- **Brief**: Each line below from the one containing "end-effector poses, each" through the one containing "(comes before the" is to be given again exactly, and no line outside that span.

- **Available data**:
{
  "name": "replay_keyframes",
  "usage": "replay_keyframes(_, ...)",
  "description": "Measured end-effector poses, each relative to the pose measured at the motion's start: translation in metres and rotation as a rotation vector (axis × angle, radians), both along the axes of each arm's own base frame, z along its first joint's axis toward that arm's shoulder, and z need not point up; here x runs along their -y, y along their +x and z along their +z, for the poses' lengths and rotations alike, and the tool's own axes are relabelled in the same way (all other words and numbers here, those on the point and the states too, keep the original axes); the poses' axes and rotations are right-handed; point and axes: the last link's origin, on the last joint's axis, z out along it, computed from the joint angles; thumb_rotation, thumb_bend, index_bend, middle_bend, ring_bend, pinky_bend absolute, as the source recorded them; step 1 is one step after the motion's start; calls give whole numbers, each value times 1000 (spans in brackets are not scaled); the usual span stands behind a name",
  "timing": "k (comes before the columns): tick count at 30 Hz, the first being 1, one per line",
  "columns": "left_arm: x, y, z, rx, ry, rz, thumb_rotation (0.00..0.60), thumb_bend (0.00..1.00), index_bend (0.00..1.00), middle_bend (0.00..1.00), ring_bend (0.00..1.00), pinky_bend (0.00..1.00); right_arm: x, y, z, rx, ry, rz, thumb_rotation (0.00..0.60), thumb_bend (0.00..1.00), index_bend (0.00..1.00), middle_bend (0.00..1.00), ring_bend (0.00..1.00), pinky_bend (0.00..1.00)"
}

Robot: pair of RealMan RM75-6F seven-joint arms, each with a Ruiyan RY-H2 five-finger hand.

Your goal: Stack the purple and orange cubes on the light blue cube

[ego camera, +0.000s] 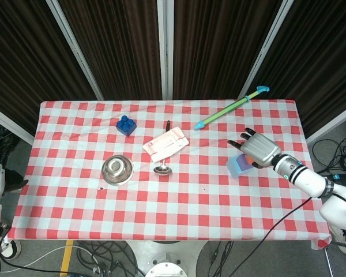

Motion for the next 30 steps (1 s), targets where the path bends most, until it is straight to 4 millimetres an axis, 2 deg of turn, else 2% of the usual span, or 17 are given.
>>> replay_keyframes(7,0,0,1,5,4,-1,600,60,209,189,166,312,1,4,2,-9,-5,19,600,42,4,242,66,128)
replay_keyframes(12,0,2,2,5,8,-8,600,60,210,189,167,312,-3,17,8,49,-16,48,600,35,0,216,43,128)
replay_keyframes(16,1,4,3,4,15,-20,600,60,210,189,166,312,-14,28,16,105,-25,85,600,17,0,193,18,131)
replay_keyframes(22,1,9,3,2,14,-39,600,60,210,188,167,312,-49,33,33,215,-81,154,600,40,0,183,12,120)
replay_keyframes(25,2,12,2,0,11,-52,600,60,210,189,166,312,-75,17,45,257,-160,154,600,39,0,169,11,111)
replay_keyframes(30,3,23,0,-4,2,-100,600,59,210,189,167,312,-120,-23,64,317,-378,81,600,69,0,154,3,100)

- **Completed exercise**:
  "description": "Measured end-effector poses, each relative to the pose measured at the motion's start: translation in metres and rotation as a rotation vector (axis × angle, radians), both along the axes of each arm's own base frame, z along its first joint's axis toward that arm's shoulder, and z need not point up; here x runs along their -y, y along their +x and z along their +z, for the poses' lengths and rotations alike, and the tool's own axes are relabelled in the same way (all other words and numbers here, those on the point and the states too, keep the original axes); the poses' axes and rotations are right-handed; point and axes: the last link's origin, on the last joint's axis, z out along it, computed from the joint angles; thumb_rotation, thumb_bend, index_bend, middle_bend, ring_bend, pinky_bend absolute, as the source recorded them; step 1 is one step after the motion's start; calls give whole numbers, each value times 1000 (spans in brackets are not scaled); the usual span stands behind a name",
  "timing": "k (comes before the columns): tick count at 30 Hz, the first being 1, one per line",

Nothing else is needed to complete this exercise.